In one of our last video posts we presented how to extract metadata from images and save to CSV (you can change output format to JSON just by setting property: output.format
to json
). We also showed integration with Digital Ocean Spaces. Now we want to present how you can ingest results of Metadata Digger work to Apache Solr. If you are not familiar with this powerful Full Text Search engine, please read our previous post with introduction to Solr.
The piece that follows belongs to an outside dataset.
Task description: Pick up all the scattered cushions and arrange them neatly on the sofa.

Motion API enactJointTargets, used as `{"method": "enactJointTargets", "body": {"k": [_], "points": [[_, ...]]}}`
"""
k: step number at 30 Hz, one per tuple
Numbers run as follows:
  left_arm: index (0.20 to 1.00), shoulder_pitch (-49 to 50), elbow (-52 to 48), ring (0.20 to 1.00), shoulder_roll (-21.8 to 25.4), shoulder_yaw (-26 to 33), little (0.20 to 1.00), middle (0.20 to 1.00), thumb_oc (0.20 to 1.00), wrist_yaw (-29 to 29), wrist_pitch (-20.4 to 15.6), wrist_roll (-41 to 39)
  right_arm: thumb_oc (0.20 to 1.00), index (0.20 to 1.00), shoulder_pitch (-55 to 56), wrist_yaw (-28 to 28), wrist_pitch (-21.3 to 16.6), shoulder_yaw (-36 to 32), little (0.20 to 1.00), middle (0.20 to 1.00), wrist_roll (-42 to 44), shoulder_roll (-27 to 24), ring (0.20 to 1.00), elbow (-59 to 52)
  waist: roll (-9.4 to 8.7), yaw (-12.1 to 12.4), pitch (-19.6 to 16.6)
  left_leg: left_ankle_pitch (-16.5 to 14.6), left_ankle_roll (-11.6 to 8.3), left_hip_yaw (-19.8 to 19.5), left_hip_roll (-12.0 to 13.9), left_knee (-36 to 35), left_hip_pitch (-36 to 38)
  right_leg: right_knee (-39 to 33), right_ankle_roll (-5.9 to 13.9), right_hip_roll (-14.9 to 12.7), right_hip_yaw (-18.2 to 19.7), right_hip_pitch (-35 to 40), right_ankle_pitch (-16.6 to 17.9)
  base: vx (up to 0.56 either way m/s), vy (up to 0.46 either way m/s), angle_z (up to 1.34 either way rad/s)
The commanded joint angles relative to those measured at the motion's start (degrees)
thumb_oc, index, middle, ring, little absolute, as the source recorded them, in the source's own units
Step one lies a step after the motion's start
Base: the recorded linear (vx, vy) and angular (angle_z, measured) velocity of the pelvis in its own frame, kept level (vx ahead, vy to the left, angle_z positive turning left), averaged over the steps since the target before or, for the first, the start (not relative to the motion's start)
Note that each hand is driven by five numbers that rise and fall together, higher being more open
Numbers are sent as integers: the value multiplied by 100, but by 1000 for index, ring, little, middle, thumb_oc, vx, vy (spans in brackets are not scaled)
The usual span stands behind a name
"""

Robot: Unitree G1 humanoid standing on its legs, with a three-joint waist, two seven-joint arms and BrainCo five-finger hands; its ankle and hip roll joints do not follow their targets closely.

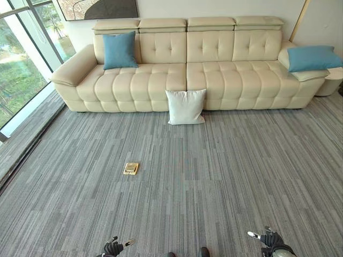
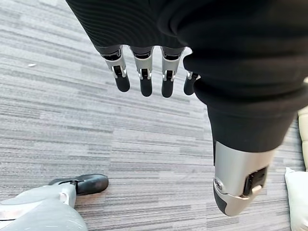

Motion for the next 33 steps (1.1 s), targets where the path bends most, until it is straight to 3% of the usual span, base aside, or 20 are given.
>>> {"method": "enactJointTargets", "body": {"k": [1,33], "points": [[1000,-333,165,1000,65,7,1000,1000,1000,42,-161,52,1000,1000,-329,-26,-111,98,1000,1000,133,-32,1000,18,-62,-5,164,-573,-358,-189,248,1,264,12,619,-386,53,375,-894,0,0,0],[1000,-472,94,1000,-13,-225,1000,1000,1000,-95,-164,30,1000,1000,-287,111,-50,279,1000,1000,156,118,1000,114,-116,-10,230,-659,-276,-174,165,1,200,12,666,-422,75,291,-889,2,10,0]]}}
Metadata Digger uses Solr 8.2 but it works with other versions as well (we didn’t test it but it should also work for 6.x, 7.x and for sure 8.x). You can install Solr manually or use our Docker image prepared for development and testing purposes. Remember that if you want to index many documents, you will have to tune this image.
Starting Solr
In this post we will use a Docker image, so at first please install it (and additionally docker compose): https://docs.docker.com/get-docker/. If you decide to install Solr manually, you have to remember about adding a schema, config and collection which you can find in our repository. If you chose a Docker image, follow the steps from dev/README.md on metadata-digger-deployment repo:
- Download the whole project using
git clone git@github.com:data-hunters/metadata-digger-deployment.git
or just download a zipped version: https://github.com/data-hunters/metadata-digger-deployment/archive/master.zip - Go to
dev
directory inside the project. - Start Solr with this command (it will take a while for the first time):
docker-compose up upload_config
- Go to http://localhost:8983/solr
Now you should see something like this:
Adding collection
Our image has a schema and config uploaded to Solr, so the only thing you have to do is to add the collection which is pretty simple:
- Go to Collections and click “Add Collection”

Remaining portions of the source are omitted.